WHAT YOU WILL DO :: Reproduce each entry below exactly, without omitting any.

Collected data:
- Opening Delimiter -
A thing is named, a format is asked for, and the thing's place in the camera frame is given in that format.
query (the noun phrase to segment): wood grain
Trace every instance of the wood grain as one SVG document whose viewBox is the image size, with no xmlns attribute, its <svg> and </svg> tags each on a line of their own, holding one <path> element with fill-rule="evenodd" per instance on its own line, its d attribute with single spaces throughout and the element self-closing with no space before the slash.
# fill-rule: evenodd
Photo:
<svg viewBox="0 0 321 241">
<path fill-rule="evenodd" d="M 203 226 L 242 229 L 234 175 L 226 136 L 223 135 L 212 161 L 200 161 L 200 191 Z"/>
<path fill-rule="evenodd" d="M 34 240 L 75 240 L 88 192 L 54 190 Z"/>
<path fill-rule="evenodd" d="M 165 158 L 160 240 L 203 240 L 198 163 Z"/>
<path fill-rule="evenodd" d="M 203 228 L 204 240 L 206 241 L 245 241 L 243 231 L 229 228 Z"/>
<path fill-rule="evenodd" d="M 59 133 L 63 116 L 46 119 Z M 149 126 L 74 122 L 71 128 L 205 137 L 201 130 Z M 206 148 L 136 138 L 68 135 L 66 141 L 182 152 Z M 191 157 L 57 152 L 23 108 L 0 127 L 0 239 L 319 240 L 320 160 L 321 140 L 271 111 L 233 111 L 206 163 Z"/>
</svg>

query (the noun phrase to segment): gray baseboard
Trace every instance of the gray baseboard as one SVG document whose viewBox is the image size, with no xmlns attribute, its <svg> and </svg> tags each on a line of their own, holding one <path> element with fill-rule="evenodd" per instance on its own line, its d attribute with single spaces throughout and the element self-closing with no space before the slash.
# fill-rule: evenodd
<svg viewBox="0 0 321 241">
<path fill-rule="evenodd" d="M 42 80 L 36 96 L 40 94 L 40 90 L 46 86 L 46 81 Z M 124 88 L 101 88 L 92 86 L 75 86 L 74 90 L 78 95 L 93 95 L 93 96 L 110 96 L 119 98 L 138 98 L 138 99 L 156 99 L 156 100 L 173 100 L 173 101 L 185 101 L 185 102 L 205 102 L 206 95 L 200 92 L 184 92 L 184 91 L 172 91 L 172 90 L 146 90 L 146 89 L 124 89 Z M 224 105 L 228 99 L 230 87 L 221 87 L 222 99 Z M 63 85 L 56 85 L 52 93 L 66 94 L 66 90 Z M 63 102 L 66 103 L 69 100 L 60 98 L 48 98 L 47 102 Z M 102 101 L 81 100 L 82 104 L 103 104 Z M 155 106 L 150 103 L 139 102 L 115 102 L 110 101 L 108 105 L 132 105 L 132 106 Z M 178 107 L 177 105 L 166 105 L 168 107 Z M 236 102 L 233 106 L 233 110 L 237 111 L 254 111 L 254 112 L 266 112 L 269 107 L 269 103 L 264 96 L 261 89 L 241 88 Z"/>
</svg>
- Closing Delimiter -
THE COMPLETED TASK ::
A thing is named, a format is asked for, and the thing's place in the camera frame is given in that format.
query (the noun phrase to segment): wood grain
Trace every instance of the wood grain as one SVG document whose viewBox is the image size, with no xmlns attribute, its <svg> and </svg> tags each on a line of their own, holding one <path> element with fill-rule="evenodd" per instance on its own line, its d attribute with single spaces throughout and the element self-closing with no space before the slash.
# fill-rule: evenodd
Photo:
<svg viewBox="0 0 321 241">
<path fill-rule="evenodd" d="M 203 226 L 242 229 L 234 175 L 226 136 L 223 135 L 212 161 L 200 161 L 200 191 Z"/>
<path fill-rule="evenodd" d="M 34 240 L 75 240 L 88 192 L 54 190 Z"/>
<path fill-rule="evenodd" d="M 165 158 L 160 240 L 203 240 L 198 163 Z"/>
<path fill-rule="evenodd" d="M 203 228 L 204 240 L 206 241 L 245 241 L 243 231 L 229 228 Z"/>
<path fill-rule="evenodd" d="M 59 133 L 63 116 L 46 119 Z M 149 126 L 74 122 L 71 128 L 205 137 L 201 130 Z M 206 148 L 136 138 L 68 135 L 66 141 L 182 152 Z M 191 157 L 57 152 L 23 108 L 0 127 L 0 239 L 319 240 L 320 160 L 321 140 L 271 111 L 233 111 L 206 163 Z"/>
</svg>

query (the noun phrase to segment): gray baseboard
Trace every instance of the gray baseboard as one SVG document whose viewBox is the image size, with no xmlns attribute, its <svg> and </svg> tags each on a line of their own, holding one <path> element with fill-rule="evenodd" per instance on its own line, its d attribute with single spaces throughout and the element self-closing with no space before the slash.
# fill-rule: evenodd
<svg viewBox="0 0 321 241">
<path fill-rule="evenodd" d="M 42 80 L 36 96 L 40 94 L 40 90 L 46 86 L 46 81 Z M 124 88 L 101 88 L 92 86 L 75 86 L 74 90 L 78 95 L 93 95 L 93 96 L 110 96 L 119 98 L 138 98 L 138 99 L 156 99 L 156 100 L 173 100 L 173 101 L 185 101 L 185 102 L 205 102 L 206 95 L 200 92 L 184 92 L 184 91 L 172 91 L 172 90 L 146 90 L 146 89 L 124 89 Z M 224 105 L 228 99 L 230 87 L 221 87 L 222 99 Z M 63 85 L 56 85 L 52 93 L 66 94 L 66 90 Z M 63 102 L 66 103 L 69 100 L 60 98 L 48 98 L 47 102 Z M 102 101 L 81 100 L 82 104 L 103 104 Z M 155 106 L 150 103 L 139 102 L 115 102 L 110 101 L 108 105 L 132 105 L 132 106 Z M 178 107 L 177 105 L 166 105 L 168 107 Z M 236 102 L 233 106 L 233 110 L 237 111 L 254 111 L 254 112 L 266 112 L 269 107 L 269 103 L 264 96 L 261 89 L 241 88 Z"/>
</svg>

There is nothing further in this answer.